# TASK ITEM:
Please return exactly the lines from the beginning of the listing up to and including the line with "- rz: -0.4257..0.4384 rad", with no pictures.

# PROVIDED DATA:

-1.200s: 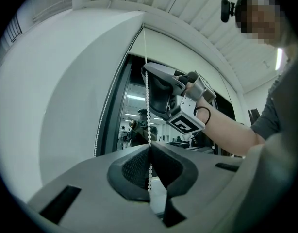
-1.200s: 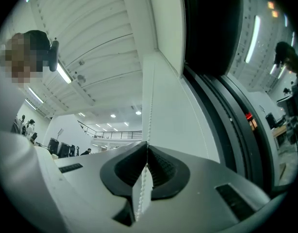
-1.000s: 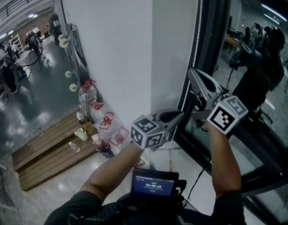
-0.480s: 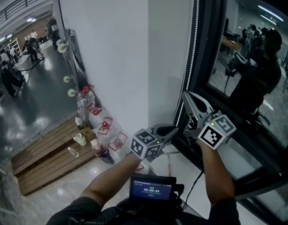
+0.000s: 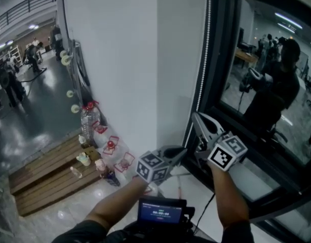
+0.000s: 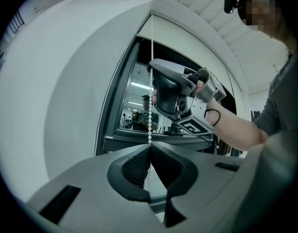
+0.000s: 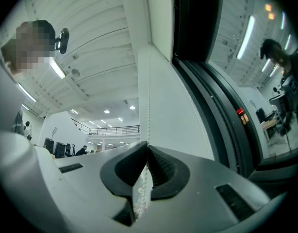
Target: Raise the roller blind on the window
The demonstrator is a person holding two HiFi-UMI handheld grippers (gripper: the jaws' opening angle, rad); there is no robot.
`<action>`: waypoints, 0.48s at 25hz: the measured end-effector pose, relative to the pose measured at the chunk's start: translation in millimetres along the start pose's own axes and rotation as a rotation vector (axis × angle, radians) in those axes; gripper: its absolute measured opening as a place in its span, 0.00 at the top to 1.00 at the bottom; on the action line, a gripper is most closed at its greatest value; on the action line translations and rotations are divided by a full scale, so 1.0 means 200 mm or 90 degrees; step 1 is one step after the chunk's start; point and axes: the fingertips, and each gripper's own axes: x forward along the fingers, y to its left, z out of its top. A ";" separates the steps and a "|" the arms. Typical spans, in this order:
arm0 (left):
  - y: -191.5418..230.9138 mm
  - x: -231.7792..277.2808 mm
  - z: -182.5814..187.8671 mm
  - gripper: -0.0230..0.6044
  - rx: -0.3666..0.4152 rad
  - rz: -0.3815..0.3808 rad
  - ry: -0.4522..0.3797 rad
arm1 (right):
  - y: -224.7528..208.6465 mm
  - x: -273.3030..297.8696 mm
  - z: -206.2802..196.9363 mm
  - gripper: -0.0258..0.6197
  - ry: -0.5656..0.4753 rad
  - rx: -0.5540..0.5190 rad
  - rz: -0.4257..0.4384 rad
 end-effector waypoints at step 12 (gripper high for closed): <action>0.00 0.00 -0.01 0.97 0.009 -0.001 0.005 | 0.05 0.00 -0.02 0.95 0.002 -0.023 0.008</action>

# ANSWER TO THIS EXERCISE:
-1.200s: 
-1.200s: 
-1.000s: 
-0.480s: 
+0.000s: 
+0.000s: 
+0.000s: 
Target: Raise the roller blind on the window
The demonstrator is a person holding two HiFi-UMI handheld grippers (gripper: the jaws' opening angle, rad); there is no robot.
`<action>`: waypoints, 0.48s at 25hz: the measured end-effector pose, relative to the pose measured at the chunk's start: translation in millimetres along the start pose's own axes and rotation as a rotation vector (axis × angle, radians) in those axes; gripper: its absolute measured opening as a place in its span, 0.00 at the top to 1.00 at the bottom; on the action line, a gripper is most closed at its greatest value; on the action line translations and rotations are divided by a full scale, so 1.0 means 200 mm or 90 degrees; step 1 is one step after the chunk's start; point and axes: the fingertips, and each gripper's own axes: x forward along the fingers, y to its left, z out of its top. A ";" separates the steps and a "|" the arms. Typical spans, in this order:
arm0 (left):
  - y: -191.5418..230.9138 mm
  - x: -231.7792..277.2808 mm
  - z: -182.5814..187.8671 mm
  - gripper: -0.0230..0.6044
  - rx: -0.3666..0.4152 rad
  - rz: -0.3815..0.3808 rad
  - ry: -0.4522..0.3797 rad
arm1 (right):
  - y: -224.7528..208.6465 mm
  - x: -273.3030..297.8696 mm
  - z: -206.2802..196.9363 mm
  - gripper: -0.0258..0.6197
  - ry: -0.5656..0.4753 rad
  - rx: -0.5540..0.5190 rad
  - rz: -0.4257..0.4384 rad

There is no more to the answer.